*Material to process*.

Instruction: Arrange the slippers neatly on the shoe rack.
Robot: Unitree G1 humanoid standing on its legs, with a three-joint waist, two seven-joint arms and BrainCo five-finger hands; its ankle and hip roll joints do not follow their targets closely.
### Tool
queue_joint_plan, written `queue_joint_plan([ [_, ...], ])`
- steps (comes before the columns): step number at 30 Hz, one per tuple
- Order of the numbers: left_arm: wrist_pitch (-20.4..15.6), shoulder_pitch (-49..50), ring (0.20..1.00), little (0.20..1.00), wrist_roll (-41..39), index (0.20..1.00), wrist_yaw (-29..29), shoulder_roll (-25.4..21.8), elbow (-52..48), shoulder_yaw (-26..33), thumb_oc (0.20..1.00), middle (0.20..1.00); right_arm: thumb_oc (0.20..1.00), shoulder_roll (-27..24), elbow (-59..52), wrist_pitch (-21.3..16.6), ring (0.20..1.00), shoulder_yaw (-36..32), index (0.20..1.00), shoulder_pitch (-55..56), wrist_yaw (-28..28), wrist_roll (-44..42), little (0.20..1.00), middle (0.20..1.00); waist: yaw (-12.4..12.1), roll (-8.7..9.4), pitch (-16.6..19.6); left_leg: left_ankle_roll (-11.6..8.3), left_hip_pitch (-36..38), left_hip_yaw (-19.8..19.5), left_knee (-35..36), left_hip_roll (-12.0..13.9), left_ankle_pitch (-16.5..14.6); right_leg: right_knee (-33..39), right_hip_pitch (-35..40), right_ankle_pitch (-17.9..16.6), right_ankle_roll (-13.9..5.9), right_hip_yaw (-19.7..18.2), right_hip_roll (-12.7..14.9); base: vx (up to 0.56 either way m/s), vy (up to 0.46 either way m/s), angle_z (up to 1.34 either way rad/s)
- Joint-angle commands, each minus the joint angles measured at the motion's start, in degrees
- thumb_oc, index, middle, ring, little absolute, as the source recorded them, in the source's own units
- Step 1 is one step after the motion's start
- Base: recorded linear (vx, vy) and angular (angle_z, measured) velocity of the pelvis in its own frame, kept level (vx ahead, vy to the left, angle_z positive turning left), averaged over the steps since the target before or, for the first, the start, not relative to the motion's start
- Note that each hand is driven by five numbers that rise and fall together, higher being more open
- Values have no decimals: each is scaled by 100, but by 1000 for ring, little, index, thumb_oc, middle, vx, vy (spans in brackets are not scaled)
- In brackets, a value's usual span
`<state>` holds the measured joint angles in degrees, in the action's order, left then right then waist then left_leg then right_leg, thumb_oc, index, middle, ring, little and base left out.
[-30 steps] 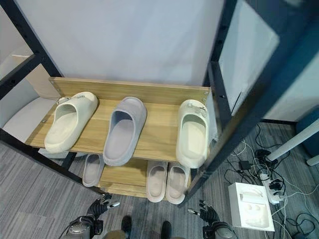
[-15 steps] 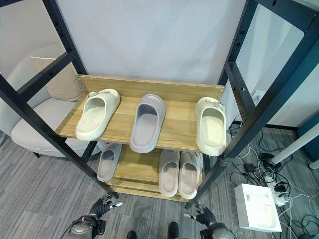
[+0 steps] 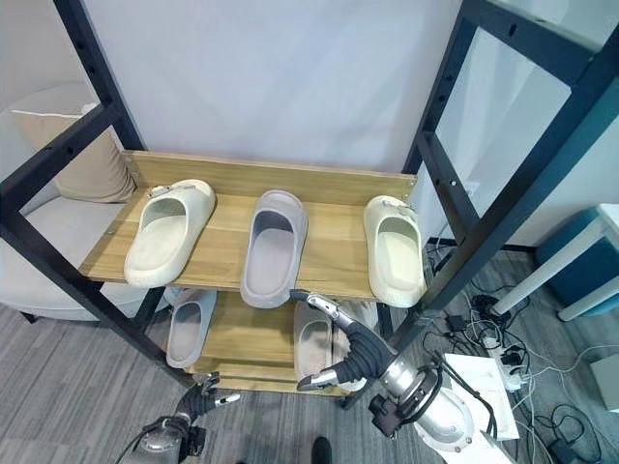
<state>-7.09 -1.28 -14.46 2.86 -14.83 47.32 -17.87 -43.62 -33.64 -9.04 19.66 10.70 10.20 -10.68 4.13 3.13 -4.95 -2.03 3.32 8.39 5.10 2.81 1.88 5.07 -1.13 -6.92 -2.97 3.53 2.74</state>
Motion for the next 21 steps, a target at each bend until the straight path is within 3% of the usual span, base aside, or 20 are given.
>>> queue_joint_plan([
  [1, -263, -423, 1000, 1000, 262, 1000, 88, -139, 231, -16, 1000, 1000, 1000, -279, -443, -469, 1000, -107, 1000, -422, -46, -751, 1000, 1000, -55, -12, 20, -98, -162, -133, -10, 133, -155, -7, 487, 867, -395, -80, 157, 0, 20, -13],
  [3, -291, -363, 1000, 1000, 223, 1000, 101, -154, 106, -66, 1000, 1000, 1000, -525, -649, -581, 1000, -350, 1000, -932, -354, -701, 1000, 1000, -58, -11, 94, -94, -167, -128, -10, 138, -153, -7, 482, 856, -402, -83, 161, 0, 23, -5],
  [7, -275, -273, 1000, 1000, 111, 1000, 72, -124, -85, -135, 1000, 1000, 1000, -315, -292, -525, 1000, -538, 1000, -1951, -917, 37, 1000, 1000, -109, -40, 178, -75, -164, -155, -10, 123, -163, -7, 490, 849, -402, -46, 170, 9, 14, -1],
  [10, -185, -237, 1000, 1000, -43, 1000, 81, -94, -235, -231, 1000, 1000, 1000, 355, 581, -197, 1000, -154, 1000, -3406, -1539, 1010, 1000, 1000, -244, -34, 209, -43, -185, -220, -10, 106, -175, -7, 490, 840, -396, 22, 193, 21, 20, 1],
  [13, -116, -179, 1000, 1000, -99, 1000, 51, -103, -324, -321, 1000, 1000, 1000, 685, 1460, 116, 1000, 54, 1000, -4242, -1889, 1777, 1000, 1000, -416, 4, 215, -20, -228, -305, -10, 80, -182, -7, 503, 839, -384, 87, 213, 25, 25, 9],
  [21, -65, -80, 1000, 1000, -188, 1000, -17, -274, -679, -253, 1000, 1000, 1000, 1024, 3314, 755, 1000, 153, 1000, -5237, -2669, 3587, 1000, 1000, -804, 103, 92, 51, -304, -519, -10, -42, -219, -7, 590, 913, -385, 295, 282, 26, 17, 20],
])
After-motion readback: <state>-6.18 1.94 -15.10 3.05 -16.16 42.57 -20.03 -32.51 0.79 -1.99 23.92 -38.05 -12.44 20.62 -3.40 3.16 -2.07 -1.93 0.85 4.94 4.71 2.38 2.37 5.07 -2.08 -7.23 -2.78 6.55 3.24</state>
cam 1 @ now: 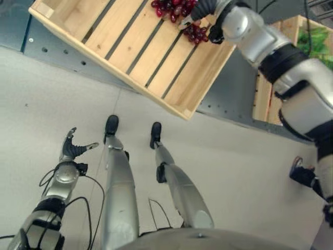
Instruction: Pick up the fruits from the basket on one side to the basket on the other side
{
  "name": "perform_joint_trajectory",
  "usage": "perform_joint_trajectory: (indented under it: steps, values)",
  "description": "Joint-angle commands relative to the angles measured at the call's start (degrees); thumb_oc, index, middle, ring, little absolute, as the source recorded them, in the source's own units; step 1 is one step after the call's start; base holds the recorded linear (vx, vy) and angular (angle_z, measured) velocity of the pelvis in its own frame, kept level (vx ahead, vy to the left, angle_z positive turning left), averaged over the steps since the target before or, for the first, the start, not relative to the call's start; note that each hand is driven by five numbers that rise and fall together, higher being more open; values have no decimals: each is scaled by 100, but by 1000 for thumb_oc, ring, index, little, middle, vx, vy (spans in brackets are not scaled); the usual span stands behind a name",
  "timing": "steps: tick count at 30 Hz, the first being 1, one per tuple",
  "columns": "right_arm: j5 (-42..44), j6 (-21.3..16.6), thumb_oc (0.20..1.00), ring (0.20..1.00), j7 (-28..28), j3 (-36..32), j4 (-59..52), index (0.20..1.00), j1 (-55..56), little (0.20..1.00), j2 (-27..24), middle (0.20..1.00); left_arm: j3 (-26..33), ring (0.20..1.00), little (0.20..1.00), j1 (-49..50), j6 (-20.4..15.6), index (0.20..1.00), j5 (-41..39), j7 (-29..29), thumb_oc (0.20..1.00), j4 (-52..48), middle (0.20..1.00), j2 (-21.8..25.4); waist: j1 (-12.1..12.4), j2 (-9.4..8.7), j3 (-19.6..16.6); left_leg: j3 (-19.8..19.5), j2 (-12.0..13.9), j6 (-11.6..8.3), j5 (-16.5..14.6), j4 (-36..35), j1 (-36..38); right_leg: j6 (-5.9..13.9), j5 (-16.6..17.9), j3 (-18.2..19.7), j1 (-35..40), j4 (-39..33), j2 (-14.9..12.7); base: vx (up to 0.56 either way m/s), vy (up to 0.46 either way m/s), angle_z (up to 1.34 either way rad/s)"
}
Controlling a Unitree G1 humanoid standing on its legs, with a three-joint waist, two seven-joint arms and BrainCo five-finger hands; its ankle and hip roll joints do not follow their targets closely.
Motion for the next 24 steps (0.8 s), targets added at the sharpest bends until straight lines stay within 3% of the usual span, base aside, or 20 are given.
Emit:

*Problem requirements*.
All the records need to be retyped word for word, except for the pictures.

*Response to the exercise*.
Instruction: Arrange the slippers neatly on the shoe rack.
Robot: Unitree G1 humanoid standing on its legs, with a three-joint waist, two seven-joint arms and BrainCo five-finger hands; its ankle and hip roll joints do not follow their targets closely.
### Tool
queue_joint_plan, written `queue_joint_plan([ [_, ...], ])`
- steps (comes before the columns): step number at 30 Hz, one per tuple
- Order of the numbers: left_arm: wrist_pitch (-20.4..15.6), shoulder_pitch (-49..50), ring (0.20..1.00), little (0.20..1.00), wrist_roll (-41..39), index (0.20..1.00), wrist_yaw (-29..29), shoulder_roll (-25.4..21.8), elbow (-52..48), shoulder_yaw (-26..33), thumb_oc (0.20..1.00), middle (0.20..1.00); right_arm: thumb_oc (0.20..1.00), shoulder_roll (-27..24), elbow (-59..52), wrist_pitch (-21.3..16.6), ring (0.20..1.00), shoulder_yaw (-36..32), index (0.20..1.00), shoulder_pitch (-55..56), wrist_yaw (-28..28), wrist_roll (-44..42), little (0.20..1.00), middle (0.20..1.00); waist: yaw (-12.4..12.1), roll (-8.7..9.4), pitch (-16.6..19.6); left_leg: left_ankle_roll (-11.6..8.3), left_hip_pitch (-36..38), left_hip_yaw (-19.8..19.5), left_knee (-35..36), left_hip_roll (-12.0..13.9), left_ankle_pitch (-16.5..14.6); right_leg: right_knee (-33..39), right_hip_pitch (-35..40), right_ankle_pitch (-17.9..16.6), right_ankle_roll (-13.9..5.9), right_hip_yaw (-19.7..18.2), right_hip_roll (-12.7..14.9); base: vx (up to 0.56 either way m/s), vy (up to 0.46 either way m/s), angle_z (up to 1.34 either way rad/s)
- Joint-angle commands, each minus the joint angles measured at the motion's start, in degrees
- thumb_oc, index, middle, ring, little absolute, as the source recorded them, in the source's own units
- Step 1 is one step after the motion's start
- Base: recorded linear (vx, vy) and angular (angle_z, measured) velocity of the pelvis in its own frame, kept level (vx ahead, vy to the left, angle_z positive turning left), averaged over the steps since the target before or, for the first, the start, not relative to the motion's start
- Note that each hand is driven by five numbers that rise and fall together, higher being more open
- Values have no decimals: each is scaled by 100, but by 1000 for ring, little, index, thumb_oc, middle, vx, vy (spans in brackets are not scaled)
- In brackets, a value's usual span
`<state>` holds the measured joint angles in degrees, in the action's order, left then right then waist then left_leg then right_leg, thumb_oc, index, middle, ring, little and base left out.
[-30 steps] 
[-15 steps] 
[+0 steps] 
<state>-7.09 -1.28 -14.46 2.86 -14.83 47.32 -17.87 -43.62 -33.64 -9.04 19.66 10.70 10.20 -10.68 4.13 3.13 -4.95 -2.03 3.32 8.39 5.10 2.81 1.88 5.07 -1.13 -6.92 -2.97 3.53 2.74</state>
Motion for the next 21 steps, a target at each bend until the straight path is within 3% of the usual span, base aside, or 20 are given.
>>> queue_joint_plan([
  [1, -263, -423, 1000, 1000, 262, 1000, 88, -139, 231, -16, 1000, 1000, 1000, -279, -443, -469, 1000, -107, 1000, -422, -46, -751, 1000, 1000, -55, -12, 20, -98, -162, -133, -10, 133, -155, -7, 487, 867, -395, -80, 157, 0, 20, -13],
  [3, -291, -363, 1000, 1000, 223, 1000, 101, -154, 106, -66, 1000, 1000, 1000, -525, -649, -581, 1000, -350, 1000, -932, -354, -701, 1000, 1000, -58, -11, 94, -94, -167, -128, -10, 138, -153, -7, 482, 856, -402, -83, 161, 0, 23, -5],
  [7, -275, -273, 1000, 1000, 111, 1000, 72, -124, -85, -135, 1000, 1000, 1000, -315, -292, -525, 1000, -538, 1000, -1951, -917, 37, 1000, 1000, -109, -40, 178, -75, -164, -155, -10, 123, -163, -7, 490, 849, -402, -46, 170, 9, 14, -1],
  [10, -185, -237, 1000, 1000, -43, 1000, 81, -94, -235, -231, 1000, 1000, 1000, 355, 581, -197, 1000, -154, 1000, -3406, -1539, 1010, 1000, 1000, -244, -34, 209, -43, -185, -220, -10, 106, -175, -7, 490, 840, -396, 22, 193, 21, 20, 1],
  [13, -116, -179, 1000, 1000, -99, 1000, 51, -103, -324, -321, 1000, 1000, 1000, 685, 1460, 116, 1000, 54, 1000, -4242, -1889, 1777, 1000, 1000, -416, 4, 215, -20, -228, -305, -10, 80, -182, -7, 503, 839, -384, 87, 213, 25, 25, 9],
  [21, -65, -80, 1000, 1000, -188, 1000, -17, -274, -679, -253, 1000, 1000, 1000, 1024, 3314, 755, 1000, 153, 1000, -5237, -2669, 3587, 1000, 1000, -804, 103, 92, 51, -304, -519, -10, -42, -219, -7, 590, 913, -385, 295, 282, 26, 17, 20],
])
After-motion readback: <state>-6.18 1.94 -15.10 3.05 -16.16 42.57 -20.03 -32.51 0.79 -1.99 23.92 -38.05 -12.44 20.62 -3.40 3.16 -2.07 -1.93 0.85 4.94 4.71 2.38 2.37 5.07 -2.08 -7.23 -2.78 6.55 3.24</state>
cam 1 @ now: 
Instruction: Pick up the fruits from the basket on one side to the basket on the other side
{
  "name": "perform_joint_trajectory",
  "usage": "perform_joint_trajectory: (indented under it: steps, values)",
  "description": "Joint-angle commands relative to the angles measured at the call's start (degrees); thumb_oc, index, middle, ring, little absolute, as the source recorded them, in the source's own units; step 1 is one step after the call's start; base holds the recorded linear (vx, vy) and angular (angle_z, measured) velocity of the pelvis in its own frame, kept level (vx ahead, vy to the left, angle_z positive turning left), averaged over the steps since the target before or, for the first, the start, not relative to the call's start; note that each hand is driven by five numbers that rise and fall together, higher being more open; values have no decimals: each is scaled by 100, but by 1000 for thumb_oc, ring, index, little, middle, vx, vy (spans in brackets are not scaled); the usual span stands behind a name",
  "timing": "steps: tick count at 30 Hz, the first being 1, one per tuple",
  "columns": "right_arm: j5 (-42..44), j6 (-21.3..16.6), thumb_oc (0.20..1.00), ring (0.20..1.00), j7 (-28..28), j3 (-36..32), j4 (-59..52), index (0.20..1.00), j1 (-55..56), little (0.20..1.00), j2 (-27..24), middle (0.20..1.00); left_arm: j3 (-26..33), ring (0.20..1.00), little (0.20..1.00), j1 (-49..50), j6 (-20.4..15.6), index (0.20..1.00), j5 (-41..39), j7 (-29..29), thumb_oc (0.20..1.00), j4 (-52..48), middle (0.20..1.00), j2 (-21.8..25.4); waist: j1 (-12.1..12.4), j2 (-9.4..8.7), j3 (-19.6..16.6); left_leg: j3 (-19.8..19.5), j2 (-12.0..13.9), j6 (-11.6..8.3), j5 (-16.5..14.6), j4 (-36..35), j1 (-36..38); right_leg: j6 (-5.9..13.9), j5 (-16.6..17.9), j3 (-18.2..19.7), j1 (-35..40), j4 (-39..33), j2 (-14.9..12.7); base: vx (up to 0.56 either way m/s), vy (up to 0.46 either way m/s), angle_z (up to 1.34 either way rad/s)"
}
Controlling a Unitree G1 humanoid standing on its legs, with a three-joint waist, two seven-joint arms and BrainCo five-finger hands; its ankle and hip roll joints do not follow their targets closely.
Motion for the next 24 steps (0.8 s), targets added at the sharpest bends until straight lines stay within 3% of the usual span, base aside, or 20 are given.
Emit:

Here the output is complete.